Nothing could be more heart-wrenching than the sight of a malnourished child dying while waiting in line for food.
It is proof that the little help that did arrive came a little too late. It is a grim reality played out daily in some of the world’s largest refugee centers in Northeastern Nigeria.
Years of Boko Haram insurgency have left large swathes of farmland inaccessible and many roads unnavigable by aid convoys. According to the United Nations, “More than 120,000 people, most of them children, are at risk of starving to death next year in areas of Nigeria affected by the Boko Haram insurgency.”
Two million people have been displaced by the fighting and terror, leaving farmers unable to harvest their crops and aid groups unable to reach isolated communities in a region of the country already prone to hunger. Meanwhile, the whole world is watching in silence—that is, if they can even locate Nigeria on the map.
Nigeria contains a quarter of the population of sub-Saharan Africa. It is an incredibly young and energetic population that is unusually literary and entrepreneurial. And while most of the country remains stable, and has recently been classed the fourth most populous democracy in the world, Boko Haram is wreaking havoc in the northeast.
Boko Haram is a radical cult linking itself to Islam, which has recently affiliated with Isis, so anyone concerned with the fate of Isis in the Middle East should also be concerned with their activities in Nigeria. And anyone concerned with the refugee crisis in Europe should also be concerned. For the displaced population of this one region of one country is roughly twice the entire influx of refugees into Europe. And if the problem is not cleared up, many will make their way to Europe, further straining their social and economic capacities for integration.
It is tempting to dismiss these horrors as part of an ongoing narrative of depressing statistics in yet another African basket-case. But the last decade has seen states across the continent developing at a rapid rate, as the number of malnourished people the world over continues to decline. Nigeria is an extraordinary country whose citizens are hopeful for a better future. Like all human tragedies, Boko Haram arose for a reason.
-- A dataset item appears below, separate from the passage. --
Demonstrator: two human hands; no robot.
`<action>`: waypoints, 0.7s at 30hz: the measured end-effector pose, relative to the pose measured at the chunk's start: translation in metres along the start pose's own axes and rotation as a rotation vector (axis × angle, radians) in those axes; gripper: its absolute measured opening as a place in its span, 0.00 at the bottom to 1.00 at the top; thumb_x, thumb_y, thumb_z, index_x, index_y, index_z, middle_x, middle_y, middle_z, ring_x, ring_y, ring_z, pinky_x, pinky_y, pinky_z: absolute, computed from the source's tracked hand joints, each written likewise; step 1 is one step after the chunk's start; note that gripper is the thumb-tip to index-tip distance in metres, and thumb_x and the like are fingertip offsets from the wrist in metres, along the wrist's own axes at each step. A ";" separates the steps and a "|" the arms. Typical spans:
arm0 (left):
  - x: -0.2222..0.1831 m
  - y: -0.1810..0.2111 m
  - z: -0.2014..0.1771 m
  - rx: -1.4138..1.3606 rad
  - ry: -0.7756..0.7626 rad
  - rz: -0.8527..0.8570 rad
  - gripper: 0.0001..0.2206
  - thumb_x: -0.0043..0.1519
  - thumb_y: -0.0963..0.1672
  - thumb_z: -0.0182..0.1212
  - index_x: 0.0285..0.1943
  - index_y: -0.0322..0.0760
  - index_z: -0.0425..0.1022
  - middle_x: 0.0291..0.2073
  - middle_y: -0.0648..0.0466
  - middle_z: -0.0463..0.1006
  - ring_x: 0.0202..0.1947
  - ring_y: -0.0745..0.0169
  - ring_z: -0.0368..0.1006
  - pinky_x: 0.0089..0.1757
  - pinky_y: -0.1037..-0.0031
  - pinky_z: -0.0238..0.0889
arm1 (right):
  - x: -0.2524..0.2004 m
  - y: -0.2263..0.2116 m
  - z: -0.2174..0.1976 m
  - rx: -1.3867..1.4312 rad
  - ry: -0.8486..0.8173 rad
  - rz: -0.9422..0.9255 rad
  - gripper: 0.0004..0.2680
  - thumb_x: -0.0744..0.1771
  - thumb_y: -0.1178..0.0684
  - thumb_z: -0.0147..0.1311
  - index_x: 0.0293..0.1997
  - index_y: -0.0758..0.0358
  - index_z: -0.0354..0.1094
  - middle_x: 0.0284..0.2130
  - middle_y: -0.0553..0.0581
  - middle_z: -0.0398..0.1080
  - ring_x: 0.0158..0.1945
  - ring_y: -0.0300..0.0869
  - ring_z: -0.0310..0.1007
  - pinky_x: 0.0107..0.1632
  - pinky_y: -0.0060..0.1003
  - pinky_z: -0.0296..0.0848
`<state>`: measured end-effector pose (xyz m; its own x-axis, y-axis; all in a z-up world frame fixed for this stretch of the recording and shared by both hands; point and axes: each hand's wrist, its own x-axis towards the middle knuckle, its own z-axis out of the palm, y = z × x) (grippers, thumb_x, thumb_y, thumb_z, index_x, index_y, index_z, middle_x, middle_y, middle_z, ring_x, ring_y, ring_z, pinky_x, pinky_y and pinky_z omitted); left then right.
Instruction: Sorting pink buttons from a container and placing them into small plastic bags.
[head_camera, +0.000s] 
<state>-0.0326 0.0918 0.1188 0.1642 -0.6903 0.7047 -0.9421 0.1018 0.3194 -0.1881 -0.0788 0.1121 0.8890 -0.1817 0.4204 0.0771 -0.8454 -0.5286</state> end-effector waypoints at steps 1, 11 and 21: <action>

The insurgency grew on the edges of Lake Chad, a giant body of water that has shrunk to almost nothing as a result of overuse and climate change. Hunger drives men in the region to leave their wives in search of work and women to leave their children in the care of religious leaders. And it is many of these same children who have gone on to constitute the core of Boko Haram fighters.
It is a vicious circle in which famine drives the growth of Boko Haram and the growth of Boko Haram drives the famine. Hunger breaks up families and the break up of the family tears apart the social fabric, which is then reconstituted through the growth of religious extremism.
Nigerians sought to deal with the problem once-and-for-all in the most recent presidential election. In a country that is half-Christian, voters chose Muhammadu Buhari, a retired Muslim general many perceive as free from corruption. They hoped he would have the status and ability to muster the force needed to defeat Boko Haram, but the effort to defeat Boko Haram is displacing people and leading to famine.
Defeating Boko Haram may prove easier than defeating hunger, but if we cannot defeat hunger, the insurgency will take a new shape after the fight is done. The international community has experienced this time and time again, most notably with Al-Qaeda giving way to Isis. Boko Haram grew out of a set of socio-economic circumstances, rooted in a changing ecology that will not be so easily altered.
African states have long struggled with projecting power into their hinterlands. Low revenues and vast territories, coupled with an abundance of tribes and ethnicities, have weakened state power. But Nigeria has a higher population density than most African states and a national service program that brings urban Southerners into contact with poorer Northerners on a regular basis. It should therefore be able to find the resources needed to end the hunger.
The international aid community can also help by developing better, more targeted irrigation systems. Scientists can work to breed more drought resistant African crops, like sweet potatoes and cassava. And all of us can work to better understand African problems as specific challenges for which there are solutions. For the more we understand, the better can we direct our efforts and resources.
In the meantime, tens of thousands of children are at risk of dying from starvation in a region of the world about which few of us know anything. There are countless aid organizations to which we can and should give. But making aid work requires that a critical mass of people actually understand aid recipients as more than statistics. Perhaps the best thing you can do to help the hungry in Nigeria is thus to understand who they are and the forces driving their suffering.